After Primary, Nothing Secondary About Fishing
Old Man River, he just keeps rolling along.
So, the Potomac Primary is over, leaving us with -- what? Wisconsin, Texas, Ohio, Pennsylvania, conventions, superdelegates, brokered deals in smoke-filled rooms? It makes you want to pull on your boots and go fishing.
That is exactly what we did on Wednesday, to see whether Old Man River had survived his brush with political destiny and what it might look like down in the valley the day after, with the crowds gone and the tears and confetti dried and swept up.
It's a glorious sight in deep, dark winter, our nation's river. Tuesday's storm left the Potomac's forested banks near Dickerson paved with sheet ice and every tree limb, stick and twig encased in a silvery sheath, daylight glinting through. The deer were hard at work, gnawing undergrowth where they could, bounding away soundlessly with white tails flagging when you drew too close.
The great blue heron stood lonely sentry at the tip of an island, waiting for some morsel to drift by in the current, and a half-dozen mallards zoomed around in a phalanx.

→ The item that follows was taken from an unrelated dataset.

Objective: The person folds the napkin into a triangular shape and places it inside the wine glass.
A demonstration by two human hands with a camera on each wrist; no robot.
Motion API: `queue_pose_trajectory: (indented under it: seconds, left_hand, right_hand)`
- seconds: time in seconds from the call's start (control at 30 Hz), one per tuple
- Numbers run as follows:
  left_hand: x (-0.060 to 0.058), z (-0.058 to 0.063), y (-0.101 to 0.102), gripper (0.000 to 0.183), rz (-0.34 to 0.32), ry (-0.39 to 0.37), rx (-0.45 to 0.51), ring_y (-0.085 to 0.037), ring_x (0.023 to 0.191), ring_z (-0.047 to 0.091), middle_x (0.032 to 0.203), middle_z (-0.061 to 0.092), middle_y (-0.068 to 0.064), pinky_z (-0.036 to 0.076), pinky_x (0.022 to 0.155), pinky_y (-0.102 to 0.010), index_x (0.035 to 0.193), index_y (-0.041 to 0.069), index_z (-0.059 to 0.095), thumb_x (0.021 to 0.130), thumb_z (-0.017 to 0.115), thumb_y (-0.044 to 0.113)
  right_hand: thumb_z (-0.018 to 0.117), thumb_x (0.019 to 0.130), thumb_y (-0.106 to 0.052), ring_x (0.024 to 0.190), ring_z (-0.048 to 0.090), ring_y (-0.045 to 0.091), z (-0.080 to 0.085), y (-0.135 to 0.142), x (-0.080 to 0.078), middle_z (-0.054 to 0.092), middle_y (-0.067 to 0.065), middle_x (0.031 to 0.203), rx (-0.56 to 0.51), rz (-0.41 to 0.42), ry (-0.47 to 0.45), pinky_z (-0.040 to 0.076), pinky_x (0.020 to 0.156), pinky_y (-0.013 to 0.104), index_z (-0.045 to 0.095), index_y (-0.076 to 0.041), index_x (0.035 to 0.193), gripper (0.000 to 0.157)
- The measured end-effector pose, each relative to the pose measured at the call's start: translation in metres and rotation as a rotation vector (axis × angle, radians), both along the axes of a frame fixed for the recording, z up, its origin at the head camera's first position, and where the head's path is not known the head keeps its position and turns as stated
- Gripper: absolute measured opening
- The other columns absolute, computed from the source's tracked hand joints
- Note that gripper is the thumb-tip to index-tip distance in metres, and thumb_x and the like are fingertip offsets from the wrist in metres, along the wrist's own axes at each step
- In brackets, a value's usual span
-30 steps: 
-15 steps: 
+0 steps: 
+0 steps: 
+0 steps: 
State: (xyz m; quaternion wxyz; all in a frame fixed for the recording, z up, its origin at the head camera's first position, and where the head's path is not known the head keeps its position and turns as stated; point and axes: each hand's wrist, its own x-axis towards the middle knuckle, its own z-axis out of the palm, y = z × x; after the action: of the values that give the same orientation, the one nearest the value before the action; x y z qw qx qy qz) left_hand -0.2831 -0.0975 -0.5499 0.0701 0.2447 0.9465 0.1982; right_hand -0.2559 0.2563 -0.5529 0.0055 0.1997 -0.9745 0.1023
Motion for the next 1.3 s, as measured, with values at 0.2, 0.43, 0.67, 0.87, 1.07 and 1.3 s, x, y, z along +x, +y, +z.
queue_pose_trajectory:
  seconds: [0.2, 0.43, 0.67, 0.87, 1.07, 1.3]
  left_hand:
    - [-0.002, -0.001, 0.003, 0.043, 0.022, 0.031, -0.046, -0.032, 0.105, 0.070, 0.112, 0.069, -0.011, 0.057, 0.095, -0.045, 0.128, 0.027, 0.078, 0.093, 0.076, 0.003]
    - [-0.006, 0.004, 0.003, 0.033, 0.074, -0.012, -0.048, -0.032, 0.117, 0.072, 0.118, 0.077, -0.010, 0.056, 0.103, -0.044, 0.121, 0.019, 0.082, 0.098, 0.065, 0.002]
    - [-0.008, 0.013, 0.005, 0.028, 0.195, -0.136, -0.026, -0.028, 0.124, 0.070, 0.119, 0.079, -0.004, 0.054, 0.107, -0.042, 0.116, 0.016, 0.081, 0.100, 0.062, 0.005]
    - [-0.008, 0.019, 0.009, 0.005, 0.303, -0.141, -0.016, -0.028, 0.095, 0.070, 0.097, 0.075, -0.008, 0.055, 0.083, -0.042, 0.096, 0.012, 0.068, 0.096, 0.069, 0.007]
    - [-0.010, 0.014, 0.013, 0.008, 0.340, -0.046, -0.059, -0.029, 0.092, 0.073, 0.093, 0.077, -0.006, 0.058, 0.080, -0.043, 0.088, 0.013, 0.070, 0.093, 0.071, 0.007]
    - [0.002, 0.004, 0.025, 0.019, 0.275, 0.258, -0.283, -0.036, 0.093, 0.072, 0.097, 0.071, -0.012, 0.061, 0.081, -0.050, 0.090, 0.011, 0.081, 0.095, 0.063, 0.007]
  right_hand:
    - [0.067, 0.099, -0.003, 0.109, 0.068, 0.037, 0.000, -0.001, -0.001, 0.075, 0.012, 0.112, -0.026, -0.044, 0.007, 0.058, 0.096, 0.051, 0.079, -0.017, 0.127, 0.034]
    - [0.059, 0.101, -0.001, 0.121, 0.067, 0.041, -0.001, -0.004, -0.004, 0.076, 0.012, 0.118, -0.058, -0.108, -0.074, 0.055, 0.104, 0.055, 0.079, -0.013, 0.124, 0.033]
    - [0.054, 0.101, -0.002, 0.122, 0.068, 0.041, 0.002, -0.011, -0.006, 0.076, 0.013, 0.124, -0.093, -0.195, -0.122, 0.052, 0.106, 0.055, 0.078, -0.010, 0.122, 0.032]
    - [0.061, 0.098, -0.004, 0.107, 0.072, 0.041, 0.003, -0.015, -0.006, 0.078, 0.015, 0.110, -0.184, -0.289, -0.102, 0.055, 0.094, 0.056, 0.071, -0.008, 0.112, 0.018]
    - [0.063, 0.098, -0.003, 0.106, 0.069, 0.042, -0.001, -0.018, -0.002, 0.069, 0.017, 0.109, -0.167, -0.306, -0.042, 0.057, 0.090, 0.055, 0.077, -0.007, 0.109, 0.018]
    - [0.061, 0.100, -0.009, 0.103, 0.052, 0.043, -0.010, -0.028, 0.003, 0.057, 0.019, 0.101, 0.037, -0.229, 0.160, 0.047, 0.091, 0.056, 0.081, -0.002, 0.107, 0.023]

The kingfisher made its way back and forth over slate gray water; Canada geese honked ceaselessly, waiting for spring so they could finish their nests and hatch out saffron yellow chicks the size of footballs.

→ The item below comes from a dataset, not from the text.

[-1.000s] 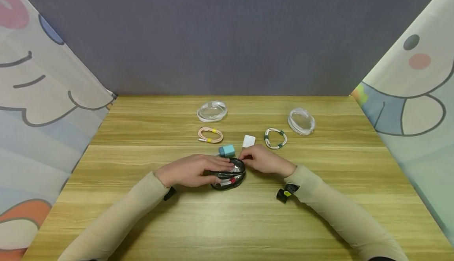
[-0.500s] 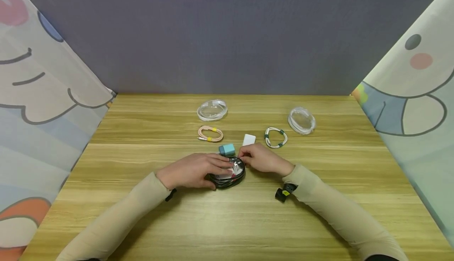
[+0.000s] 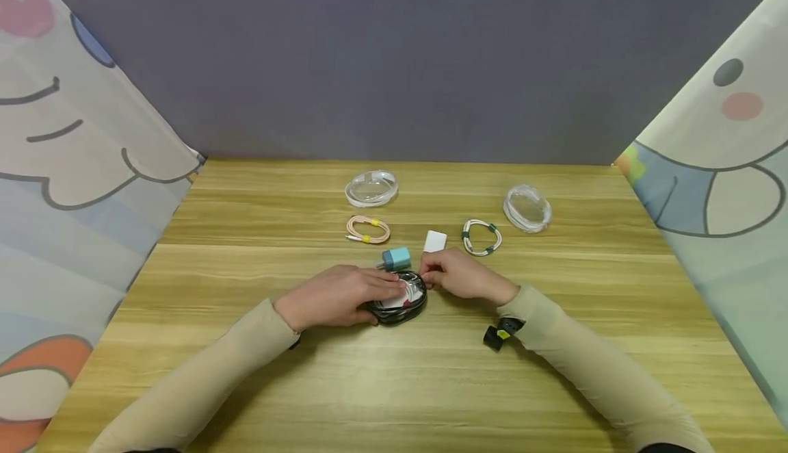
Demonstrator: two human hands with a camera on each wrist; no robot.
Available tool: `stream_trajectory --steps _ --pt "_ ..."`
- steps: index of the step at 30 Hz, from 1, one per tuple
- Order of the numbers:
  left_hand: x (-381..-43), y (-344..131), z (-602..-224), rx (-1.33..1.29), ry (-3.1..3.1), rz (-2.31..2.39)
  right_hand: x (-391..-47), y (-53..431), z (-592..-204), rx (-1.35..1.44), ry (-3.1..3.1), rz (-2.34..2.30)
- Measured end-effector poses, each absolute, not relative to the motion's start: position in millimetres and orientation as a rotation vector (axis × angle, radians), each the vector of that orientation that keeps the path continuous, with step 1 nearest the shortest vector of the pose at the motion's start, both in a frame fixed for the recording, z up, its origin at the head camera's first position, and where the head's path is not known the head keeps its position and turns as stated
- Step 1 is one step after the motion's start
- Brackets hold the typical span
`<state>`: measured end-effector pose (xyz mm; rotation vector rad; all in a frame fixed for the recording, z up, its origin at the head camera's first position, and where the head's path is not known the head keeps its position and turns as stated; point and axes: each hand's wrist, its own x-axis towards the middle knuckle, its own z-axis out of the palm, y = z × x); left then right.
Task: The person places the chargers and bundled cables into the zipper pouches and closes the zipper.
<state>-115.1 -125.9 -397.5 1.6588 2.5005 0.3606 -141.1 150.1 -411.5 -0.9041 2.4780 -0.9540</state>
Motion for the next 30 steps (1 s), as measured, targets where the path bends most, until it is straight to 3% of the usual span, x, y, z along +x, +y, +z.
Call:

We chose Dickerson in upper Montgomery County for good reason. That's where Pepco has an electric generating plant, drawing water from the river to cool the generators, then sending it back out at elevated temperatures.

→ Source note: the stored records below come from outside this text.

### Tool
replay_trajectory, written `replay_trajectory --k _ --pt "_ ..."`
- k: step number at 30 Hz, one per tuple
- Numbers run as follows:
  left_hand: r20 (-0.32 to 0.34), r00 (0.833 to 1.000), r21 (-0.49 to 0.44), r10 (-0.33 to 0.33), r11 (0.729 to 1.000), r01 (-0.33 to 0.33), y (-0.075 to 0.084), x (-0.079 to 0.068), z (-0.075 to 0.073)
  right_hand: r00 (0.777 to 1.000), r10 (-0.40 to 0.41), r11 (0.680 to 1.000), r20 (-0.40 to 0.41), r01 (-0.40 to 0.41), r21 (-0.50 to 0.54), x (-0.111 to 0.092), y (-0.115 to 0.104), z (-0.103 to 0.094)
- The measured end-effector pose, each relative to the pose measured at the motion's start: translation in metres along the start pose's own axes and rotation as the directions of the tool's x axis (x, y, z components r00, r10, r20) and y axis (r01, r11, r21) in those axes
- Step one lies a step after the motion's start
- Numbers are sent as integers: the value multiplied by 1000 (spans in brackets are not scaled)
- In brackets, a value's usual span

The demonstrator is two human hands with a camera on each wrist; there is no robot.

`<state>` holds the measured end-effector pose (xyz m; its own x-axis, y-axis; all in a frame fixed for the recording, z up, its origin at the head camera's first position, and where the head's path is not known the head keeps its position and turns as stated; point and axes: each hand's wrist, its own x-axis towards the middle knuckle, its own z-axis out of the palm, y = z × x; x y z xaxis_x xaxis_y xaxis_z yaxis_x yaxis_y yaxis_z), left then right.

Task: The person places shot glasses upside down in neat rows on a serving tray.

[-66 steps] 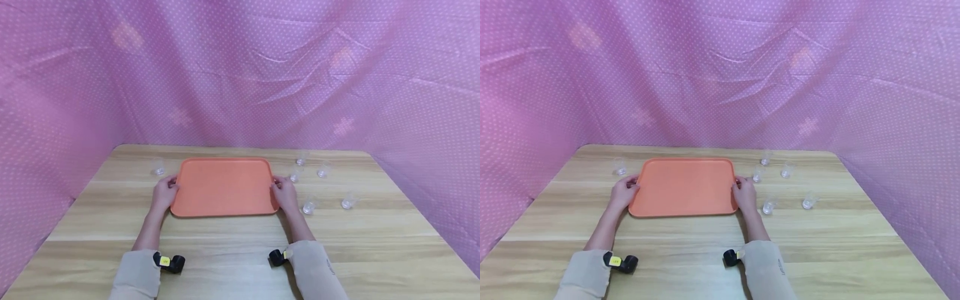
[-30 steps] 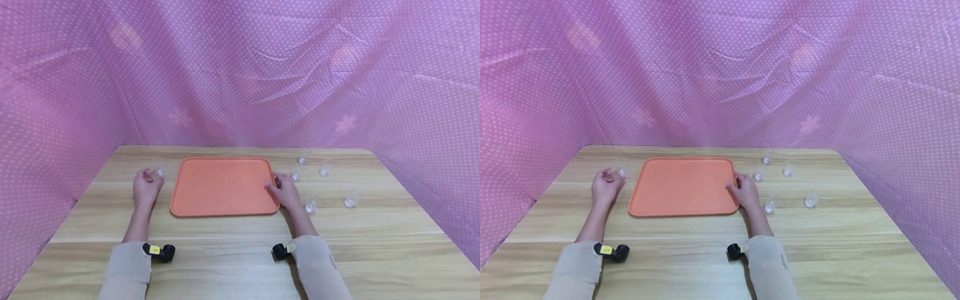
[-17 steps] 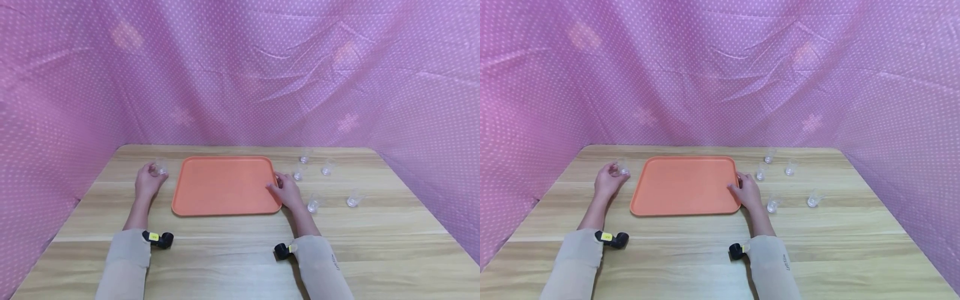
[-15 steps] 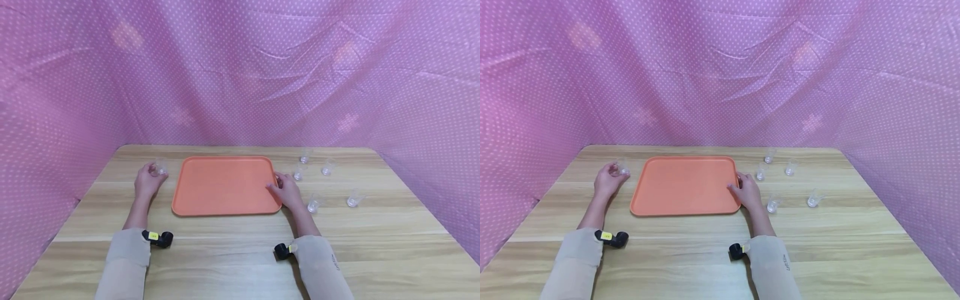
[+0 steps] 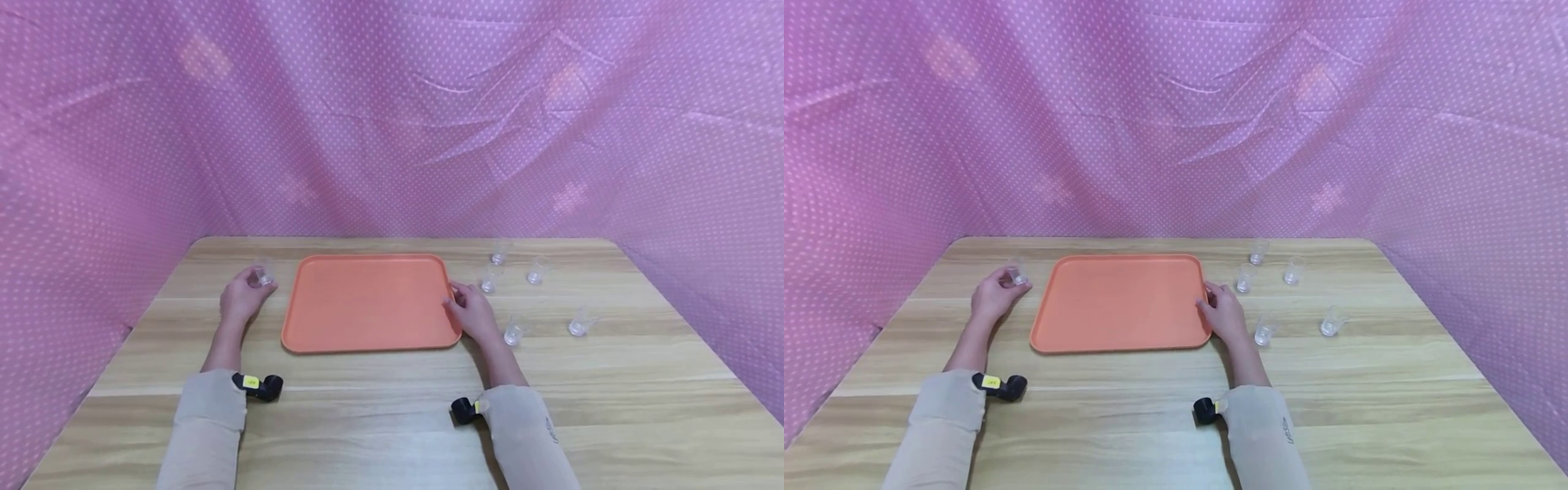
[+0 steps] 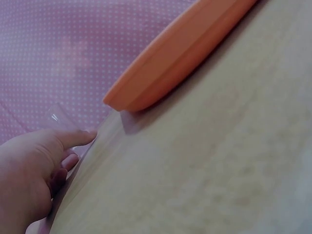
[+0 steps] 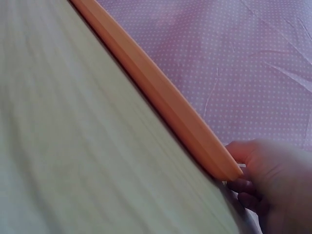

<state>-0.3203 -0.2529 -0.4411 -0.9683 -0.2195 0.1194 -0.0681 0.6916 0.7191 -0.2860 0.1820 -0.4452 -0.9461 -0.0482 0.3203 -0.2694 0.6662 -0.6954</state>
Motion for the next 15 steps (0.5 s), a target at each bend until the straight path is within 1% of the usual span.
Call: replay_trajectory --k 4,7,15 --pt "0 1000 5 -1 1000 1 2 0 -1 999 33 995 0 -33 89 -2 -2 -5" --pt "-3 1000 0 3 1000 -3 2 -1 -2 999 52 991 1 -52 123 -2 -2 -6" --pt "-18 999 1 29 1000 -29 1 -2 -1 998 61 989 24 -64 130 -4 -3 -8"
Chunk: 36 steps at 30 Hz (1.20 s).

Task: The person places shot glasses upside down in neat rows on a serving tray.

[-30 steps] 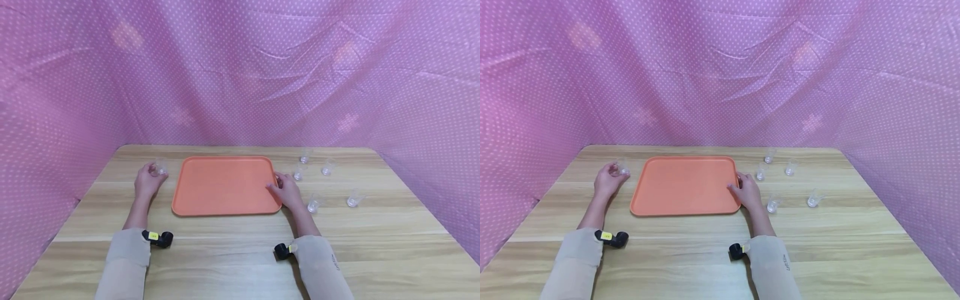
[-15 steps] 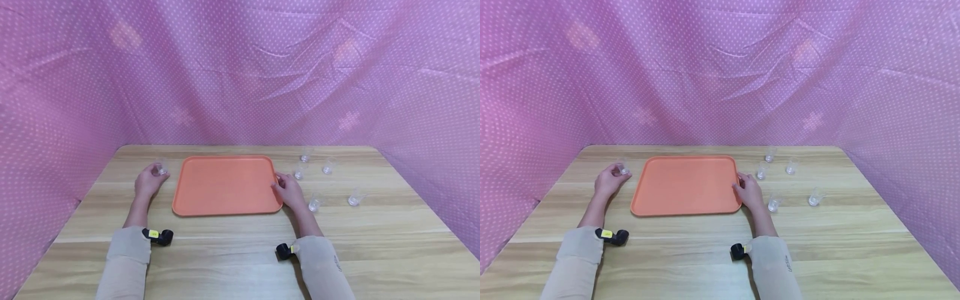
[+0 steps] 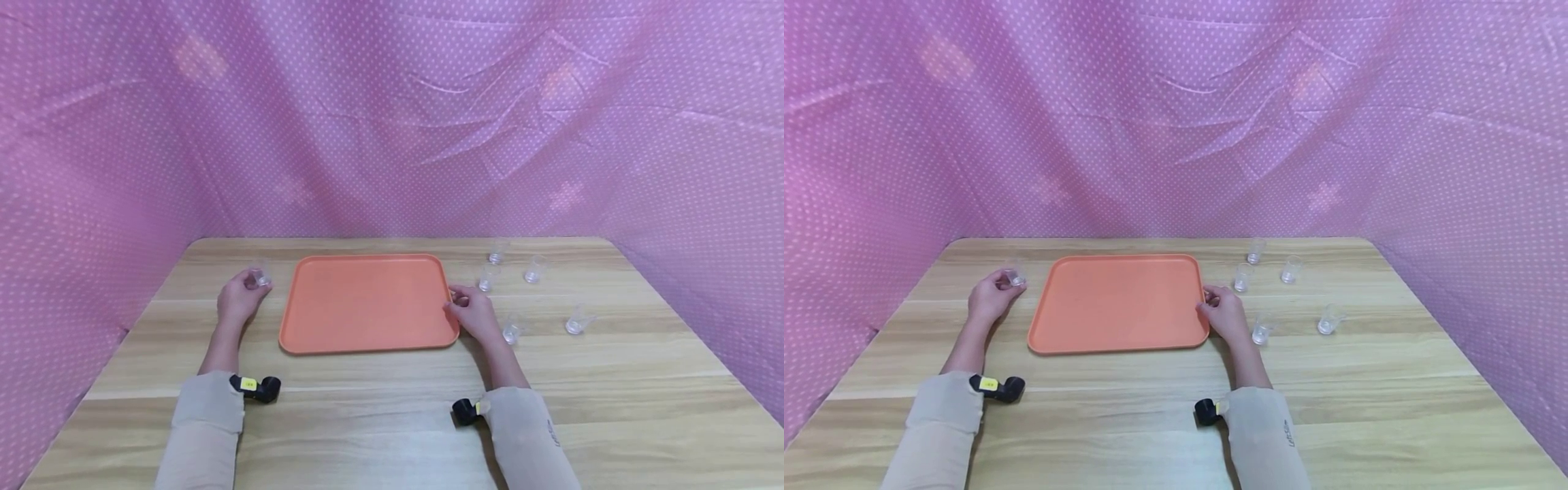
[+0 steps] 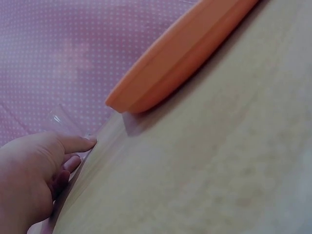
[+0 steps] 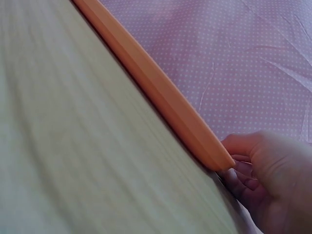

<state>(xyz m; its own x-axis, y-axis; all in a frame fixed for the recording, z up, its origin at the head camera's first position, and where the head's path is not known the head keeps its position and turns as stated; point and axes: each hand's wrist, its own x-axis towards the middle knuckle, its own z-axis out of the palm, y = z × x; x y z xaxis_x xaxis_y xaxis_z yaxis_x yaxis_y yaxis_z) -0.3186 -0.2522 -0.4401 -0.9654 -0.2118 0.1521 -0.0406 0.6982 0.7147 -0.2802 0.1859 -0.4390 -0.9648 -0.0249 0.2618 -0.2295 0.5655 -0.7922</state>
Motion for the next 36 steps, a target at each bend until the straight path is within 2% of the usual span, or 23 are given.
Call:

Smallmouth bass, walleyes, catfish, bluegills and the little critters they feed on converge near the discharge from all around. Even on the coldest winter days when the rest of the river is in hibernation you can generally catch something at Dickerson.
Some days are better than others. Nobody likes to fish in an east wind and freezing rain and snow, but a wise man once said you should fish when you can, and Wednesday was the day we had. We took a roundabout route, up I-270 to Frederick, then back down Maryland Route 85 to the river, to avoid slick back roads in rural Montgomery.
By the time I tugged on chest waders and laced up cleated boots in the parking lot, my fingers were frozen and my wool hat was soaked through. It was a chore to tie on a lure. But the mile-plus hike upriver brought the blood back.
Steam rose from the surface as we neared the Pepco discharge. At the foot of the sluiceway, which whitewater paddlers use to practice their moves on winter weekends, a sign warns anglers to venture no farther. We waded in to our knees and started casting.